The Conservative Leaning Journal The Daily Mail alerted its readers on June 19 that “British workers are becoming woke” because, according to one study, they talked to each other about their feelings (three-quarters of the workforce, at least) and no longer ate fried breakfasts (two-quarters). This is the same newspaper that in 2020 regretted that Prince Harry had gone from being “a funny guy to the prince of the wokes”: that is, culturally speaking, pretentious and elitist.
It is a sample of the astonishing elasticity that this Anglicism has acquired, which, in other times, only meant becoming aware of inequality and other forms of social injustice, especially those associated with racism. This is how he arrived in Spain between 2016 and 2017, after being revived, starting in 2011, in the United States by the then fledgling Black Lives Matter movement. It was a word for the social sensitivity that would end up defining our times. But it also had the defect of expressing a sensitivity and not an ideology: it did not offer an exact definition and therefore it could be parodied.

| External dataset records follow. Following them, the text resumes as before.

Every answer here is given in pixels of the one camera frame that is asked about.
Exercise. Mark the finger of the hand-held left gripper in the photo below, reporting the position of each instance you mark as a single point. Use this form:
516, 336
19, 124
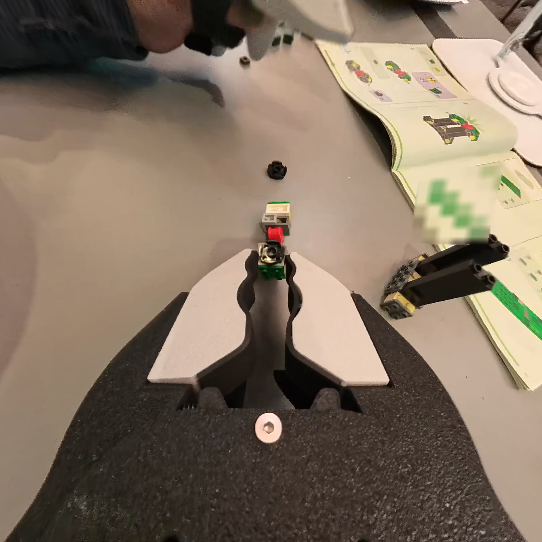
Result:
260, 40
313, 17

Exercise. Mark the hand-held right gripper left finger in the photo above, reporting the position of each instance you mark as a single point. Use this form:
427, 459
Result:
203, 330

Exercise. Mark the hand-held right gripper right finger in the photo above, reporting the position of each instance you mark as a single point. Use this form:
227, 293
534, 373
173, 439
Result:
334, 334

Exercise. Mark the small grey red green brick assembly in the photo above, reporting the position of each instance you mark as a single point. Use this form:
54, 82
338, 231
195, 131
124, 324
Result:
273, 254

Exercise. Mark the black round brick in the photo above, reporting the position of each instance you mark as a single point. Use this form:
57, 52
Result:
277, 170

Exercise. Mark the person's left forearm dark sleeve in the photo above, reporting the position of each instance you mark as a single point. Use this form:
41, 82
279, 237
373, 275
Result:
63, 29

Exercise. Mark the white desk lamp base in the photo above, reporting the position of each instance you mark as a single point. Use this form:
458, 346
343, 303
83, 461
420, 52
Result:
465, 63

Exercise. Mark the person's left hand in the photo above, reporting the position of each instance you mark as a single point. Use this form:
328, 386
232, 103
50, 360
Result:
161, 25

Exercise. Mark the black pillar brick assembly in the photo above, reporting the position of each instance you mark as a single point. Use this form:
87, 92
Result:
449, 281

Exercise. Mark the green building instruction booklet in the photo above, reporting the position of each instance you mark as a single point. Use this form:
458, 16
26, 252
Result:
444, 139

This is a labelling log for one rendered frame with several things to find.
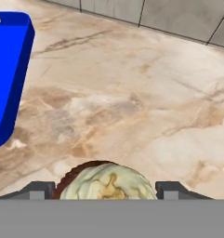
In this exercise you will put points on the blue tray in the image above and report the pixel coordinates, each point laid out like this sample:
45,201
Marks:
6,74

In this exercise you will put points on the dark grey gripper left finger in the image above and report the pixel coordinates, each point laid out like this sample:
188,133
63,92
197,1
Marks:
40,189

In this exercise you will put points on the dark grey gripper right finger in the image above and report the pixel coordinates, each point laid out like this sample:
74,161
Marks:
169,189

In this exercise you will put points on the cupcake with pale frosting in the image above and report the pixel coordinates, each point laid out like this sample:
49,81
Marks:
108,182

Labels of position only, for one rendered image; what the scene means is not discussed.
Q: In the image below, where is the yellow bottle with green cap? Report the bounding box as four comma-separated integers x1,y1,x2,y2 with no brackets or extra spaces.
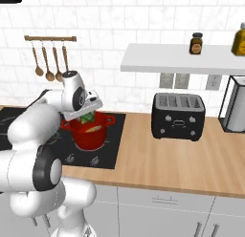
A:
231,22,245,57

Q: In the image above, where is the small wooden spoon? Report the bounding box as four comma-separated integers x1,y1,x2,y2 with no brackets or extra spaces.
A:
31,39,45,78

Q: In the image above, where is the grey drawer front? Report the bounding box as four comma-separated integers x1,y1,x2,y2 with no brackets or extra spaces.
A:
210,196,245,219
117,185,216,214

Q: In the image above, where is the grey cupboard door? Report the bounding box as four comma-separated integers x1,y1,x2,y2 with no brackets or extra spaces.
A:
83,183,120,237
201,212,245,237
117,204,209,237

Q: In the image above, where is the grey wall outlet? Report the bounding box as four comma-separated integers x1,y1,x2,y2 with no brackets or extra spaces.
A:
174,73,191,90
159,72,175,90

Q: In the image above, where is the dark jar with orange label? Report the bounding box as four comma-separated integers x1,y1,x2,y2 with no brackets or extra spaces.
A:
189,32,205,55

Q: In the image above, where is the grey drawer handle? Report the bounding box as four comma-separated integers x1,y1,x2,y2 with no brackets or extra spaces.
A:
151,197,179,205

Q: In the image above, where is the red pot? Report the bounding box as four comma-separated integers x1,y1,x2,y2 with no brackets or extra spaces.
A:
60,110,116,152

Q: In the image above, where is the wooden wall rail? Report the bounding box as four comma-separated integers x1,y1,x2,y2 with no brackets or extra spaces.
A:
24,34,78,43

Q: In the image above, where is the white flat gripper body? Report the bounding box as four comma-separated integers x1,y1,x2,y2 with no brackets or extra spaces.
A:
59,98,104,122

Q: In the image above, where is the black toaster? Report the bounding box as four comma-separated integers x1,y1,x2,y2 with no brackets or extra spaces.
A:
150,92,207,142

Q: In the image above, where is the black hob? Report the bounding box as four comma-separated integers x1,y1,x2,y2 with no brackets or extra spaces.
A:
0,106,127,170

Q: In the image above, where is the white wall shelf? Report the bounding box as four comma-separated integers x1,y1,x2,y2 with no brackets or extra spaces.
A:
120,42,245,76

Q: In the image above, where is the green broccoli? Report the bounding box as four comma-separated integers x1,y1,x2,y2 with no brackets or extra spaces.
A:
79,113,96,124

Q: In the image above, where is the wooden spatula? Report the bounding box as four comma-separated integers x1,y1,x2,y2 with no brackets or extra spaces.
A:
60,39,71,74

If anyone ever used that term among the Spanish left, it must have been a brief era. woke up It is today a word that betrays people more on the right, who use it to group their enemies into a single faction, “the tyranny of the woke” (OkDiario, December 2021) or the wokerati (Fox News, 2020), according to. In other words, a mix of rampaging Twitter mob and Instagram activists. offended, the crystal generation. A worker with feelings or a sensitive prince. Like progress or politically correct, woke It has become an insult. “It has become a label with which the most stale right points to a straw enemy against whom to smuggle his ideas,” says Gonzalo Torné, author of The cancellation and his friends (Anagram). “The argument comes to be: ‘As the left has been concerned with identities and minorities, it has not been concerned with the workers and that is why they vote for the right.’ First, it is based on a false antagonism. Furthermore, identity movements have always gone hand in hand with social struggles. It is enough to remember suffragism and abolitionism.
Also the journey through the years of culture woke up stricto sensu may have contributed to hollowing out the term. “Someone wokeNow, he is the one who uses the idea of progressive politics for his own benefit”, explains Lucía Lijtmaer, author of the book Offended: On the criminalization of protest (Anagram). “The brands woke They are those that use the slogans of movements and demands, for example LGTBI, let’s think about Pride, for their own benefit”.
Does it really mean anything to be woke today? According to the usual use of the word today, nothing. Maybe it doesn’t matter. In 1961, the African-American author James Baldwin said: “To be black in this country and have a modicum of conscience is to feel anger practically all the time.” could be woke before the term existed and, except for surprise, surely it can continue to be so after it.